An diesem schicksalshaften Morgen wacht Lea auf, als ihr Land, die Sahara schon vollends der Sonne ausgesetzt ist. Die Luft über dem Sand flirrt vor Hitze und lauter kleine Fata Morganen lassen sich, wenn die Augen dort verweilen, ausmachen. Lea sieht die Salzbrote und die noch größeren Salzkegel, die ihre Mutter gerade für ihren Vater und die anderen Männer verpackt. Sie werden in den nächsten Tagen aufbrechen, nach Timia. Noch bevor der Harmattan, der stürmische Wind aus der Sahara, der noch viele wilde Kinder hat, den Sahel mit undurchdringlichem rotem Staubnebel überziehen wird. Das Brot für die Reise ist schon gebacken, Brot und Datteln sind der unverzichtbare Reiseproviant für die Männer mit ihren hochnäsig wirkenden Kamelen. Zerklüftete Felswände in der Ferne lassen die langatmigen trockenen Wege durch die Wüste erahnen. Ihr Vater wird sich auf seiner Route an die Sterne, die die Richtung gen Westen anzeigen, halten.
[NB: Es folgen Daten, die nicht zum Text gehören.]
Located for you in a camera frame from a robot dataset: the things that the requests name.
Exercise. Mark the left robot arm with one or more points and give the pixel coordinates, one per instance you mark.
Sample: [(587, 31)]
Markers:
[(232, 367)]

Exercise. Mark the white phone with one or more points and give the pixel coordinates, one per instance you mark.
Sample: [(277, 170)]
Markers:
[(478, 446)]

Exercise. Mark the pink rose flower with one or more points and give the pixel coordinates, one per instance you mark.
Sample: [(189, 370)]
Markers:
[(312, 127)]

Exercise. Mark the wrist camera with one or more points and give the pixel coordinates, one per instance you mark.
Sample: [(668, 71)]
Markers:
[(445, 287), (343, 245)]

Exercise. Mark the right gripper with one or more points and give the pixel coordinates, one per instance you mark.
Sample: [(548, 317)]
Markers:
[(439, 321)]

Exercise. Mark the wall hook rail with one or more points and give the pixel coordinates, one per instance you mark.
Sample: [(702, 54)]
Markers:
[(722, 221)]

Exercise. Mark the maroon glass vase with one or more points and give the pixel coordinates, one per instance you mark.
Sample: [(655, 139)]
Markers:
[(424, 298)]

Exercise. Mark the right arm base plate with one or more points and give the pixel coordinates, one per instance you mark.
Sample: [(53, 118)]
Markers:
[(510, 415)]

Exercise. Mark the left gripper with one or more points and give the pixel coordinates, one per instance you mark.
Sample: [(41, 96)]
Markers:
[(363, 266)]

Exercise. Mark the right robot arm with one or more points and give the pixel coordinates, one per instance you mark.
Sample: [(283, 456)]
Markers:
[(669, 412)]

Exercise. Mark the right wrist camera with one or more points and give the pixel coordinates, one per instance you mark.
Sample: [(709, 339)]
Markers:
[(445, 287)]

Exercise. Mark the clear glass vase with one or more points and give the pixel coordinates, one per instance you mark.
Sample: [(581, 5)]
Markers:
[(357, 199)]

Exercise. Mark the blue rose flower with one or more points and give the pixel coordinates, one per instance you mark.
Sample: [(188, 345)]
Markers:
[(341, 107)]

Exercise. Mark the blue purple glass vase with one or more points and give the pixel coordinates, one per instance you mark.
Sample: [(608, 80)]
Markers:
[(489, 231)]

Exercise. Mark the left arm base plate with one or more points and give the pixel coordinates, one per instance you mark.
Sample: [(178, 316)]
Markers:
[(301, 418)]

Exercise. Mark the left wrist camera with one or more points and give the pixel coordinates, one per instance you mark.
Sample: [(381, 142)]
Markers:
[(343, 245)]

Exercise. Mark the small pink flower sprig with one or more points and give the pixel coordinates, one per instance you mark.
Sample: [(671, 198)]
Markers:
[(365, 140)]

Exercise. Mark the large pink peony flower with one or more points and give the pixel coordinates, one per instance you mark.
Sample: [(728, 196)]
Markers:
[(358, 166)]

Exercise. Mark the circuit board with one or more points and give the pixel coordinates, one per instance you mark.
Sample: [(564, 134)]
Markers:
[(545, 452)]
„Ajuan“, begrüßt sie ihre Mutter Nana, die kaum den Blick hebt, so sehr nimmt die körperlich schwere Arbeit ihre Konzentration in Anspruch. Dann sieht Lea ihre Großmutter mit ungewohnt großen Schritten auf sich und ihre Mutter zueilen. Sie kneift die Augen zusammen, erst nach genauerem Hinsehen sieht sie Papier in der linken Hand der Großmutter flattern. Als würde es sich sträuben, mit dem Tempo der alten Frau mitzuhalten. Weit hinter der Großmutter macht sie die Silhouette einer Karawane der Kel Ewey aus, die sich durch den Sand schlängelt. Sie brauchen bestimmt noch zwei Stunden, bis sie in der Oase Bilma eintreffen.

„Nana, Nana, schau nur, heute ist es endlich angekommen, zwei Monde habe ich gewartet!“ Lea hört aus der Stimme der Großmutter große Freude heraus. Leas Herz rutscht sonst wohin, doch es schlägt nicht mehr in ihrer Brust.